WHAT TO PRODUCE: Below are the records. Retype exactly the lines between the lines holding "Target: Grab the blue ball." and "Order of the", inclusive.

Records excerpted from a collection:
————————

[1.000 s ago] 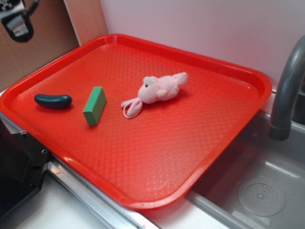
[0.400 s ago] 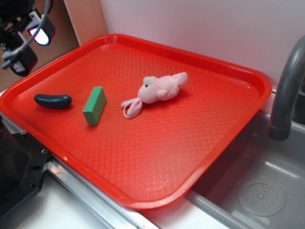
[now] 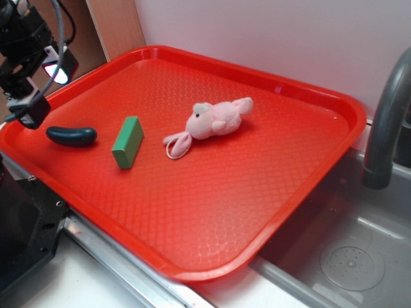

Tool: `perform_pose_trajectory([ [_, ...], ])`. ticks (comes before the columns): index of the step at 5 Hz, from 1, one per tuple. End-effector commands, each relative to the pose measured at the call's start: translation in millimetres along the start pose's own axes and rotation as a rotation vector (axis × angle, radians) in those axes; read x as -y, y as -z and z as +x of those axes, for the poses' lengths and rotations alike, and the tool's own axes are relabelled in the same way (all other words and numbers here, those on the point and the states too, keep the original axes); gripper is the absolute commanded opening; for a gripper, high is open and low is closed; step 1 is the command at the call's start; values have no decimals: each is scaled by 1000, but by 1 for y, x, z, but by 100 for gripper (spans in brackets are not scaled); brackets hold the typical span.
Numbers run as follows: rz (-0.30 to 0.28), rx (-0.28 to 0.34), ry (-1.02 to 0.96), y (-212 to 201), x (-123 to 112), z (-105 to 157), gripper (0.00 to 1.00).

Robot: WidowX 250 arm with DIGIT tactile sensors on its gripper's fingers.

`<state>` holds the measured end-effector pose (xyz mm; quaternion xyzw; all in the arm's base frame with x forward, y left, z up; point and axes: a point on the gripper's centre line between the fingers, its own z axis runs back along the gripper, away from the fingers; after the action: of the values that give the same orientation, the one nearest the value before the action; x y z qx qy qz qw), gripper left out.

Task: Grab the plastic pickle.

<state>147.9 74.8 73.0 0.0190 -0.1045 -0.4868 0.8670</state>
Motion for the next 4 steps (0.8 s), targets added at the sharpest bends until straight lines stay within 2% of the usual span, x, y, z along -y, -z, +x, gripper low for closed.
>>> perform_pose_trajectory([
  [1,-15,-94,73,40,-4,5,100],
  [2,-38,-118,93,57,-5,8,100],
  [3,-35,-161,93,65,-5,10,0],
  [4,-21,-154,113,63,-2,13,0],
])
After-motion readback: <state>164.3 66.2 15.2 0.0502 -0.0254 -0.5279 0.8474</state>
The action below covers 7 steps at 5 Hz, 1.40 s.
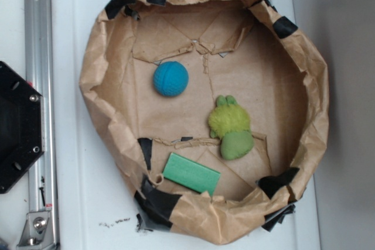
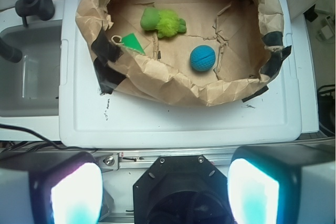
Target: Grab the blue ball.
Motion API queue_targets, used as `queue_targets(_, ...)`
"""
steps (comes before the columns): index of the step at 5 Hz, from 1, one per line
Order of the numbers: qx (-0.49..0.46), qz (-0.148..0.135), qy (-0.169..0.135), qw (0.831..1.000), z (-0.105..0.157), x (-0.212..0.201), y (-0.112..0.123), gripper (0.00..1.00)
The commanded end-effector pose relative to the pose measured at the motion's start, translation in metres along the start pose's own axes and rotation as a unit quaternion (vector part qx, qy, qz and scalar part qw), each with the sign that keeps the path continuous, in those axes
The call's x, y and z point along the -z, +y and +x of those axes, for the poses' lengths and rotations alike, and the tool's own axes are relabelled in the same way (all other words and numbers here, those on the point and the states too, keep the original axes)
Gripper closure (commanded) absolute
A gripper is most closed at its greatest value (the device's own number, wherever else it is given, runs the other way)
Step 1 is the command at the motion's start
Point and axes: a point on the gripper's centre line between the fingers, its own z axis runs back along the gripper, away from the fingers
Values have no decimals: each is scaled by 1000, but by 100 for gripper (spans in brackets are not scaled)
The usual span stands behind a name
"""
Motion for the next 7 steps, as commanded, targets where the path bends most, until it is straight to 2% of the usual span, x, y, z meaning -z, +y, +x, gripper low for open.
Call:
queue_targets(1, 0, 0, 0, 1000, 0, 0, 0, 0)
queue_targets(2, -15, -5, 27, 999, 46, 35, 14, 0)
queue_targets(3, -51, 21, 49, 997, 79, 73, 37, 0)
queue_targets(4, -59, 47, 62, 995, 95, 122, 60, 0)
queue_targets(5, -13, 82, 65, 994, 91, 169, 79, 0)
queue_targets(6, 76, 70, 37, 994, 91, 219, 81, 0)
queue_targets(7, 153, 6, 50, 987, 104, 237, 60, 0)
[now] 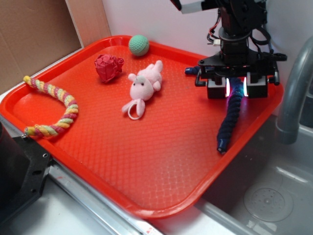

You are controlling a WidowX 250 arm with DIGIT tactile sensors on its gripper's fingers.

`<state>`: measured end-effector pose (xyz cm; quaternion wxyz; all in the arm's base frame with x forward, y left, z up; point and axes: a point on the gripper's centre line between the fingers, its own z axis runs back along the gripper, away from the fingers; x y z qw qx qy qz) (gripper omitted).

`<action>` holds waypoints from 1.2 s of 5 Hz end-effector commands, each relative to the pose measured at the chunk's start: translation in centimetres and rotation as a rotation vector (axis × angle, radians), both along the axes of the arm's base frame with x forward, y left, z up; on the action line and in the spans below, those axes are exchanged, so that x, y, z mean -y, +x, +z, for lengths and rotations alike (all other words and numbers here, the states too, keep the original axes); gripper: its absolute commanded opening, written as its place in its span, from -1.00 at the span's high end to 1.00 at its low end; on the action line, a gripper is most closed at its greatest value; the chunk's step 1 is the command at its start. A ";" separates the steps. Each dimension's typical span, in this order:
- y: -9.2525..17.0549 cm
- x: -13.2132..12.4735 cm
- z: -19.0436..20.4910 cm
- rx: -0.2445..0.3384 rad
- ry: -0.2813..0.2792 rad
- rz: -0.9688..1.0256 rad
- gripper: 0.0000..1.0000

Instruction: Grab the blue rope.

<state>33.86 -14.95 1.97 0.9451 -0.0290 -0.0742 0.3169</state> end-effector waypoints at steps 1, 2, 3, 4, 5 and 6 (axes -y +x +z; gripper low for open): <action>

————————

EXERCISE SOLUTION:
Target: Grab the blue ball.
Motion API queue_targets, used as `queue_targets(_, ...)`
"""
steps (comes before the columns): index of the step at 5 Hz, from 1, one per line
Order of the numbers: qx (-0.49..0.46), qz (-0.148..0.135), qy (-0.169..0.135), qw (0.831..1.000), z (-0.105..0.157), x (-0.212..0.201), y (-0.112..0.123), gripper (0.00..1.00)

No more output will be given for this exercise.